Jason G Parker1, Emily E Diller2, and Robert M Lober3
1Radiology and Imaging Sciences, Indiana University, Indianapolis, IN, United States, 2Health Sciences, Purdue University, West Lafayette, IN, United States, 3Neurosurgery, Dayton Children's Hospital, Dayton, OH, United States
Synopsis
The purpose of this work was to evaluate the relative contributions of MR
contrasts to tumor tissue classification. Seventeen (17) glioma patient datasets (WHO
grade II-IV) containing T1, T1+gad, T2, FLAIR, and ADC were studied using multinomial logistic regression. T2 images had the highest individual
classification accuracy (78.1%). Classification accuracy improved
with each additional contrast, leading to an overall accuracy of 84.1% for all
5 contrasts. The multinomial logistic regression showed that
together the 5 contrasts had greater tumor tissue classification accuracy than
individually, but that the improvement in accuracy was not linear and decreased as more MR data was included. Lower grade gliomas and GBM could be predicted by the percentage of voxels
classified as suspicious by the regression model, but not by any other class.

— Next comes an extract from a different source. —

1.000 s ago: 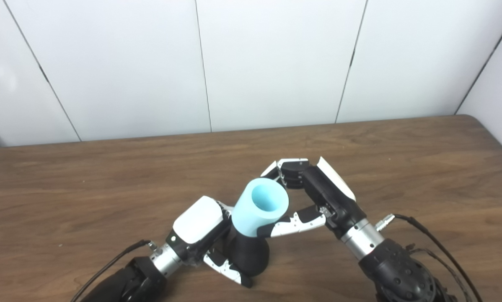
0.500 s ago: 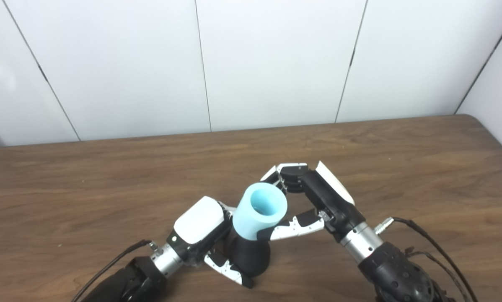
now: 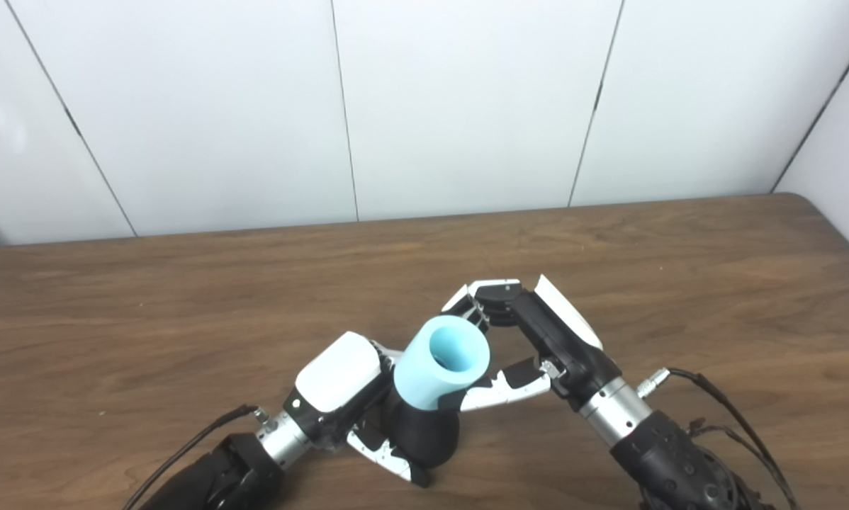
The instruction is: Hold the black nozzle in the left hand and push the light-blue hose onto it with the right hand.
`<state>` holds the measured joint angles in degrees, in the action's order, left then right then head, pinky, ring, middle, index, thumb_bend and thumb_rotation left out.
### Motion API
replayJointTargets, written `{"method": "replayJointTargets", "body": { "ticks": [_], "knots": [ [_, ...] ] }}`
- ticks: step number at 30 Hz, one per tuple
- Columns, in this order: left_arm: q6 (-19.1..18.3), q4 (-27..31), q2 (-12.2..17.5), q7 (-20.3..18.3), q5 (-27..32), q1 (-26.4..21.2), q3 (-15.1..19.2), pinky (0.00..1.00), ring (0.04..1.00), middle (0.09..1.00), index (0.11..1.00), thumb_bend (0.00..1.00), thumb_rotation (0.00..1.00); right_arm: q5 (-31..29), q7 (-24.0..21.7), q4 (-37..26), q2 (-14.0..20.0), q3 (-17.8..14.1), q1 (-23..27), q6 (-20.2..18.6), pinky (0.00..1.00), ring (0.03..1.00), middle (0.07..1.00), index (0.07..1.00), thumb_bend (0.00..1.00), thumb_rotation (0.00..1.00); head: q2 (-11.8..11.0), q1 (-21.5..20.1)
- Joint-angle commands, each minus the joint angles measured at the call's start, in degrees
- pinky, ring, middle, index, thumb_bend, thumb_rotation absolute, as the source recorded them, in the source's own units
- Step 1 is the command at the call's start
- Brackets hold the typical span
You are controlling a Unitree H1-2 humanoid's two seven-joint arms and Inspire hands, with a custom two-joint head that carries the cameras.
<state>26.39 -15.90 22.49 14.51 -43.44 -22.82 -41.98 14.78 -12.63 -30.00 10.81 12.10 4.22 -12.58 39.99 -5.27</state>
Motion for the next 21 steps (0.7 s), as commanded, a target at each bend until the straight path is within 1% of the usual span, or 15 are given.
{"method": "replayJointTargets", "body": {
  "ticks": [1, 4, 8, 12, 15, 17, 21],
  "knots": [
    [0.48, -3.7, -2.49, -2.14, -1.72, 7.52, -3.52, 0.14, 0.208, 0.473, 0.483, 0.52, 0.0, 0.13, 0.03, -1.6, 0.19, -0.05, 1.04, 2.92, 0.32, 0.462, 0.558, 0.452, 0.49, 0.0, 0.0, -0.02],
    [0.49, -3.79, -2.6, -2.25, -1.99, 7.57, -3.43, 0.15, 0.214, 0.473, 0.483, 0.52, 0.0, 0.19, -0.05, -1.57, 0.25, 0.05, 0.96, 3.36, 0.32, 0.466, 0.557, 0.451, 0.49, 0.0, -0.09, -0.08],
    [0.51, -4.24, -2.73, -1.2, -1.48, 7.3, -4.16, 0.12, 0.169, 0.471, 0.482, 0.52, 0.0, 0.54, -0.43, -1.74, 0.33, 0.24, 1.1, 3.17, 0.33, 0.467, 0.555, 0.451, 0.49, 0.0, -0.27, -0.06],
    [0.51, -4.26, -3.03, -1.64, -2.22, 7.29, -3.87, 0.12, 0.176, 0.471, 0.482, 0.52, 0.0, 1.89, -0.92, -2.13, 0.54, 0.43, 1.79, 2.56, 0.32, 0.462, 0.56, 0.454, 0.49, 0.0, -0.44, -0.1],
    [0.48, -4.41, -3.26, -1.92, -2.97, 7.3, -3.58, 0.13, 0.181, 0.471, 0.482, 0.52, 0.0, 2.46, -1.63, -2.54, 0.73, 0.43, 2.46, 1.62, 0.32, 0.459, 0.562, 0.454, 0.49, 0.0, -0.48, -0.06],
    [0.5, -4.72, -3.38, -1.65, -2.83, 7.2, -3.76, 0.14, 0.207, 0.472, 0.482, 0.52, 0.0, 3.12, -2.21, -3.0, 0.86, 0.43, 2.91, 0.6, 0.31, 0.45, 0.565, 0.458, 0.49, 0.0, -0.46, -0.04],
    [0.51, -4.63, -3.39, -1.57, -2.93, 7.07, -3.9, 0.15, 0.207, 0.472, 0.482, 0.52, 0.0, 4.42, -3.43, -3.63, 0.98, 0.39, 3.51, -0.89, 0.29, 0.432, 0.568, 0.47, 0.49, 0.0, -0.51, 0.02]
  ]
}}
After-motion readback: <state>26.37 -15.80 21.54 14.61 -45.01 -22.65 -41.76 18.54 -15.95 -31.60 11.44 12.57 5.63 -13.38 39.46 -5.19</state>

These results may aid in clinical protocol
development and optimization for neuro-oncologic imaging, especially in
situations where overall scan time is limited.
Introduction
Intra-tumoral heterogeneity provides gliomas with a diverse set of
cellular and genomic adaptation mechanisms in the presence of cytotoxic agents1,
and is the primary cause of treatment failure and therapeutic resistance2-9. The accelerated development of multimodal and
multiparametric imaging is rapidly increasing the volume of information
available on tumor anatomy, function, and chemical makeup during treatment10,
but the relative contributions of these image contrasts to classification of
tumor tissues and compartments has not been quantitatively described. The
purpose of this work was to evaluate the relative contributions of MR contrasts
to tumor tissue classification.Methods
Seventeen (17) glioma patient datasets (WHO grade
II-IV) containing T1, T1+gad, T2, FLAIR, and ADC were downloaded from The
Cancer Imaging Archive and segmented by a neurosurgeon into five tumor tissue
compartments: 1) suspicious, 2) edema, 3) active tumor, 4) cyst, 5) necrosis (Figure 1).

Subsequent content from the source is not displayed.